> **To do**
Only the lines from the beginning of the entries through the one with "x=186, y=50" should be written out, please, exactly and without any pictures.

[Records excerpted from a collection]
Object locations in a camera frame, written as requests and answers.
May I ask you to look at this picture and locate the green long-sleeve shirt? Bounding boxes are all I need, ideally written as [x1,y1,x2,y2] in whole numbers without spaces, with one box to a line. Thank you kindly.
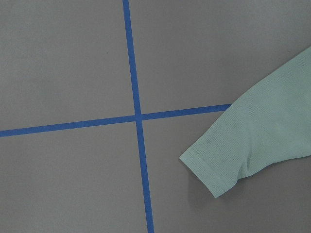
[180,49,311,197]

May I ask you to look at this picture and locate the blue tape grid lines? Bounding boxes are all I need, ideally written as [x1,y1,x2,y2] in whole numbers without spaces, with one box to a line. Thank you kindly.
[0,0,230,233]

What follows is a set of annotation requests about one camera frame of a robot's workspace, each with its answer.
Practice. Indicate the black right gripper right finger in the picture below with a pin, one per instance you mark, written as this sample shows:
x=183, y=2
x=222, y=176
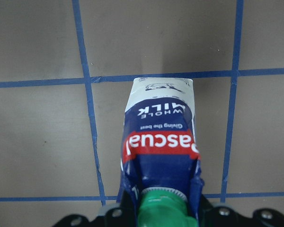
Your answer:
x=210, y=215

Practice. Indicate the blue white milk carton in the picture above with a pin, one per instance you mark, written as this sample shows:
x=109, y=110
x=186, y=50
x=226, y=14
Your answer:
x=160, y=161

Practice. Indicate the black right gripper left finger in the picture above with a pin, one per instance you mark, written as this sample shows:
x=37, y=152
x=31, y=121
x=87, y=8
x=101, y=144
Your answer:
x=119, y=214

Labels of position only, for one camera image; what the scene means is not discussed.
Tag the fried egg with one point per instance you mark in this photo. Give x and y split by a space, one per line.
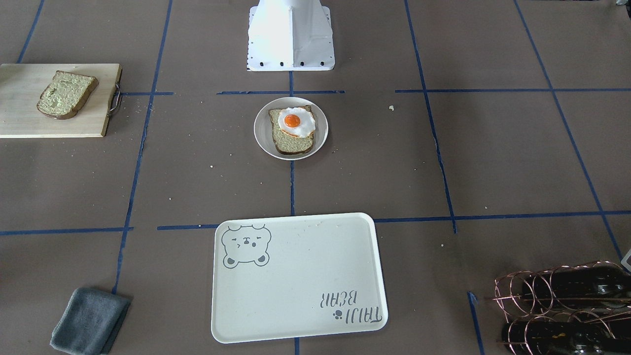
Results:
296 122

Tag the wooden cutting board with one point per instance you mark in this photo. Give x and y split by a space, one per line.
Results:
22 84

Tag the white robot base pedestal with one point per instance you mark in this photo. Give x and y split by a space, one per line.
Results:
290 35

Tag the dark wine bottle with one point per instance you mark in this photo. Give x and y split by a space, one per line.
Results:
601 286
561 338

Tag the grey folded cloth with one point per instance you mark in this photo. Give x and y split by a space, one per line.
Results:
90 323

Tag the upper dark wine bottle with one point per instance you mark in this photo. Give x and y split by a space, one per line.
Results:
601 286

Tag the bread slice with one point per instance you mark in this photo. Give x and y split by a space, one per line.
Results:
66 94
286 144

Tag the beige round plate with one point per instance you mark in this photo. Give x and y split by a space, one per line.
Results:
263 129

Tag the lower dark wine bottle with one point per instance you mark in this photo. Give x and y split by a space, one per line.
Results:
561 338

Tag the beige bear tray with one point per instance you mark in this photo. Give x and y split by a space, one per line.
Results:
296 276

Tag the copper wire bottle rack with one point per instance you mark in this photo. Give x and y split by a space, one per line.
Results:
508 297

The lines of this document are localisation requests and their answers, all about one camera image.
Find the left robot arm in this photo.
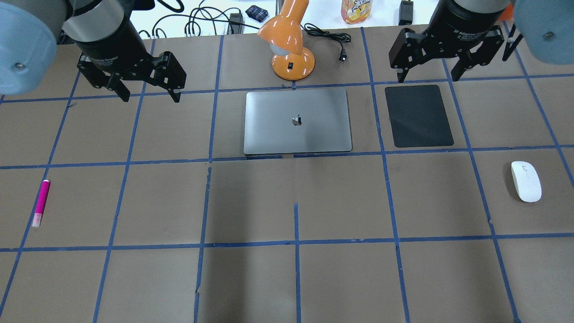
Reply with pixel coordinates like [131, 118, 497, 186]
[0, 0, 187, 103]

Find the pink marker pen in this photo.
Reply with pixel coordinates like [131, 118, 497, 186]
[31, 179, 51, 228]

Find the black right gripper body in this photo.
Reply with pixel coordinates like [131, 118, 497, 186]
[422, 0, 510, 58]

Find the black charger brick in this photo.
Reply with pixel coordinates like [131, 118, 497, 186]
[398, 0, 414, 25]

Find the black mousepad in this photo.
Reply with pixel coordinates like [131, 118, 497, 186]
[385, 84, 454, 148]

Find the orange desk lamp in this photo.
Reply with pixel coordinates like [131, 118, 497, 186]
[257, 0, 315, 81]

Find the white computer mouse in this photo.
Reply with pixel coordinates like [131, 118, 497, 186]
[511, 160, 542, 203]

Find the dark checkered pouch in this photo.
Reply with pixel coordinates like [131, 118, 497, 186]
[245, 5, 269, 23]

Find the black cable bundle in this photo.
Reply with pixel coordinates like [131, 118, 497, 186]
[138, 0, 243, 40]

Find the orange snack bag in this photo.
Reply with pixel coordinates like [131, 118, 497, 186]
[340, 0, 373, 25]

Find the black power adapter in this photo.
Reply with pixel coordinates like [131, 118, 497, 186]
[227, 12, 244, 35]

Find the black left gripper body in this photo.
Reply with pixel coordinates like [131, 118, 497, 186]
[63, 0, 168, 78]

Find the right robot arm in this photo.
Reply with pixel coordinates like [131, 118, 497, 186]
[389, 0, 574, 83]

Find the silver closed laptop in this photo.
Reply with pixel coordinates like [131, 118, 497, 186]
[244, 88, 352, 155]

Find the black lamp power cord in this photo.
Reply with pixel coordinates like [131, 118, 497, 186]
[303, 23, 352, 63]

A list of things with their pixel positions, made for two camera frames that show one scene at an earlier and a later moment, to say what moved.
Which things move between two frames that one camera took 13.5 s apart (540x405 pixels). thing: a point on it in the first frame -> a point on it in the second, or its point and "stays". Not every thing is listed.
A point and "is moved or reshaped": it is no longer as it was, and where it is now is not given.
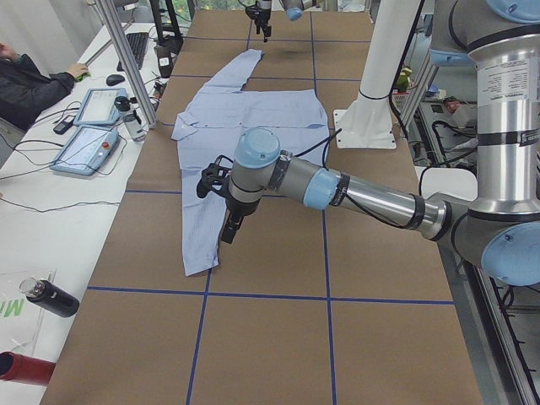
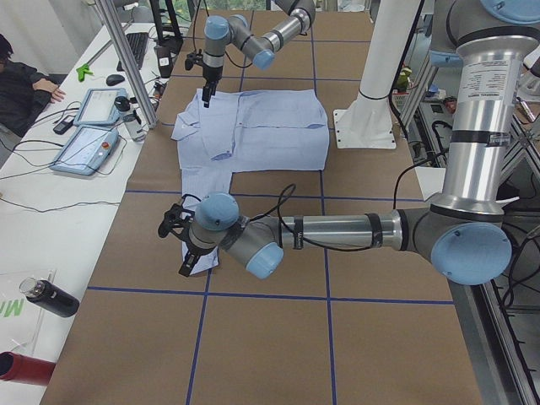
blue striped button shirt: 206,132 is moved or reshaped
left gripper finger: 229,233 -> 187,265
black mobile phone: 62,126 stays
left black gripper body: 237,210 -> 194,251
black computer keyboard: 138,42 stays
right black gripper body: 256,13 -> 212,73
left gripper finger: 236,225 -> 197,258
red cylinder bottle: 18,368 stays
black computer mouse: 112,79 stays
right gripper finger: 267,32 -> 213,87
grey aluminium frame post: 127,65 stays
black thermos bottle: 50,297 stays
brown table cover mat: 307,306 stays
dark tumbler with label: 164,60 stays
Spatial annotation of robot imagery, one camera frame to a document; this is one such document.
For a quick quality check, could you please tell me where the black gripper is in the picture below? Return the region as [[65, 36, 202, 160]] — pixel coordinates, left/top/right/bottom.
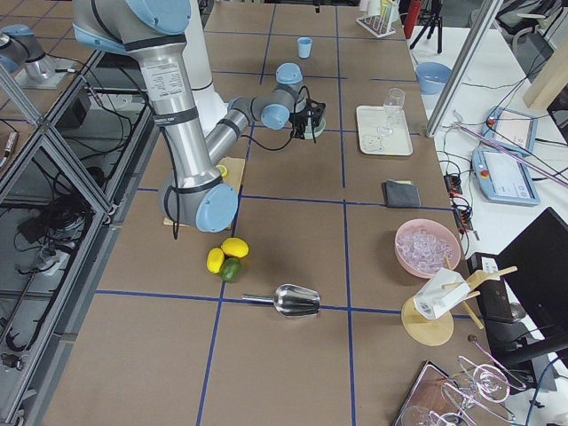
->
[[290, 99, 326, 144]]

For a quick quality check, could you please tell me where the green bowl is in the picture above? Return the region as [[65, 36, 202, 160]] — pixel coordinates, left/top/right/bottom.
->
[[296, 118, 327, 140]]

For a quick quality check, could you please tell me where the light blue plastic cup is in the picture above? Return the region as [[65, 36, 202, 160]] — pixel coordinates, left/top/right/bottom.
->
[[297, 36, 312, 59]]

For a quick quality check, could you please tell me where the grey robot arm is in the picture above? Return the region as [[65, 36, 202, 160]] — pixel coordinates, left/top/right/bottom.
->
[[1, 24, 59, 89], [73, 1, 326, 233]]

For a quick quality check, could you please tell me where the blue basin bowl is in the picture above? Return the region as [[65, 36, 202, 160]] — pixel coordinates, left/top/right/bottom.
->
[[415, 62, 452, 95]]

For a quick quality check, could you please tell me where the pink bowl with ice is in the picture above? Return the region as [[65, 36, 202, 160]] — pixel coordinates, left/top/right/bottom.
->
[[394, 219, 462, 279]]

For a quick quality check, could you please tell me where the steel ice scoop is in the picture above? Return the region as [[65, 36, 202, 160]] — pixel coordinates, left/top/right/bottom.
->
[[241, 284, 320, 318]]

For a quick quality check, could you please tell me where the cream bear tray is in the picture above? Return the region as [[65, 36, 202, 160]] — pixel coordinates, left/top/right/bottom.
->
[[356, 106, 414, 156]]

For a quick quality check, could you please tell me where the wooden cutting board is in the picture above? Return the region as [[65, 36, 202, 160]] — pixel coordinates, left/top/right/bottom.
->
[[158, 157, 245, 233]]

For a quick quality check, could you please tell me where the clear wine glass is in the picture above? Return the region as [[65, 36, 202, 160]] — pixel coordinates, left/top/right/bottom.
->
[[378, 87, 406, 137]]

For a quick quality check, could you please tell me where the lemon half slice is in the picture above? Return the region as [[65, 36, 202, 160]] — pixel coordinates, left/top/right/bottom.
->
[[217, 164, 228, 178]]

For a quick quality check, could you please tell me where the grey folded cloth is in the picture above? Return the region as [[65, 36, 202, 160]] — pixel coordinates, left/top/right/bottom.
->
[[382, 179, 422, 209]]

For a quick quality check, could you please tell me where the yellow lemon upper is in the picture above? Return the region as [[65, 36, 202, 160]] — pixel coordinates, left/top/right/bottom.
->
[[220, 237, 249, 258]]

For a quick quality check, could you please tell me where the yellow lemon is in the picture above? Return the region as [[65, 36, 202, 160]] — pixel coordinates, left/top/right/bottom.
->
[[206, 248, 225, 274], [220, 237, 249, 258]]

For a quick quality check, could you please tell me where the red cylinder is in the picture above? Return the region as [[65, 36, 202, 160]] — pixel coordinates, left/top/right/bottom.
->
[[403, 0, 422, 40]]

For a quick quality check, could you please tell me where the green lime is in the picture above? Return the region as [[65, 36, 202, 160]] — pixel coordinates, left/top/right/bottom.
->
[[218, 257, 241, 282]]

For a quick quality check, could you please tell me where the yellow lemon lower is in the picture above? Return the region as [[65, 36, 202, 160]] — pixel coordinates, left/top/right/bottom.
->
[[206, 248, 225, 274]]

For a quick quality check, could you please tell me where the black tripod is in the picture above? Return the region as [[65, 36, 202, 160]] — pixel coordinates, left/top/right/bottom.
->
[[409, 0, 444, 54]]

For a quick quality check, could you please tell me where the blue teach pendant far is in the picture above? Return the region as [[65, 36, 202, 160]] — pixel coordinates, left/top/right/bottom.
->
[[482, 106, 538, 156]]

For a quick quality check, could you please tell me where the blue teach pendant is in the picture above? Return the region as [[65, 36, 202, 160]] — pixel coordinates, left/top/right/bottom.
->
[[471, 148, 540, 206], [482, 106, 538, 156]]

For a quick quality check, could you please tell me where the blue teach pendant near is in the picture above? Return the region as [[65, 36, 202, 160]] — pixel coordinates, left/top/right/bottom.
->
[[471, 148, 540, 206]]

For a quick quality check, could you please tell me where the white carton on stand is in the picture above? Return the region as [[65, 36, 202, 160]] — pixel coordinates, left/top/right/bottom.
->
[[413, 268, 470, 320]]

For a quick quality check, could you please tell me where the wooden mug stand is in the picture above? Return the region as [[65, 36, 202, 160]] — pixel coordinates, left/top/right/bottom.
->
[[401, 266, 517, 346]]

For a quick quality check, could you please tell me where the black monitor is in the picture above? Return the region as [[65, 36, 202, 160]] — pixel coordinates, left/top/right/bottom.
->
[[468, 207, 567, 367]]

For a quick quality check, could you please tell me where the glass rack with glasses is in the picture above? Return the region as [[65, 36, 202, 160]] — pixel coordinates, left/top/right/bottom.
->
[[391, 335, 527, 426]]

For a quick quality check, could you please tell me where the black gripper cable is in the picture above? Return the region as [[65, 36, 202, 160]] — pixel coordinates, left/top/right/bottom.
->
[[241, 86, 312, 152]]

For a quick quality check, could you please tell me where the aluminium frame post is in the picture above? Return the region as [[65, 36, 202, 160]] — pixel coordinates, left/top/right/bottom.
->
[[425, 0, 503, 138]]

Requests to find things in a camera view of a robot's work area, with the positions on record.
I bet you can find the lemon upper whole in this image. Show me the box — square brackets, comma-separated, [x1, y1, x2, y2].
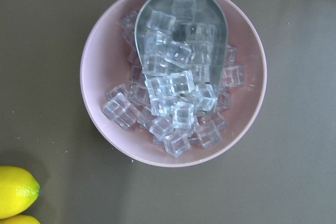
[1, 166, 40, 219]

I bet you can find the lemon lower whole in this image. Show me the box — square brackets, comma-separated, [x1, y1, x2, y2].
[1, 215, 40, 224]

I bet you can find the pink bowl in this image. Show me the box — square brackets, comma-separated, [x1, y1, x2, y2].
[80, 0, 267, 167]

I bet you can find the pile of clear ice cubes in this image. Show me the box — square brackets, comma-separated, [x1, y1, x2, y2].
[102, 0, 244, 157]

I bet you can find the metal ice scoop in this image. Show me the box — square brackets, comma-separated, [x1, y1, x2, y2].
[134, 0, 228, 114]

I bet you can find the lemon whole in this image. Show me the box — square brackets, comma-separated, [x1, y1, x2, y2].
[1, 166, 40, 219]
[1, 215, 40, 224]

> **Exercise response**
Object locations in a camera frame, written as requests and answers.
May I ask you to look at this picture and locate the green long-sleeve shirt? Bounding boxes are all I need, ideally written as [x1,y1,x2,y2] in whole numbers without spaces, with one box to a line. Thank you kindly.
[180,49,311,197]

May I ask you to look at this picture and locate the blue tape grid lines? Bounding boxes are all I need, ideally written as [x1,y1,x2,y2] in whole numbers without spaces, with one box to a line. Thank you kindly.
[0,0,230,233]

What follows is a set of annotation requests about one camera frame of a robot's workspace, each with its answer.
Practice. Indicate the black right gripper right finger in the picture below with a pin, one per instance you mark, written as this sample shows:
x=183, y=2
x=222, y=176
Your answer:
x=210, y=215

Practice. Indicate the blue white milk carton in the picture above with a pin, one per instance you mark, written as this sample shows:
x=109, y=110
x=186, y=50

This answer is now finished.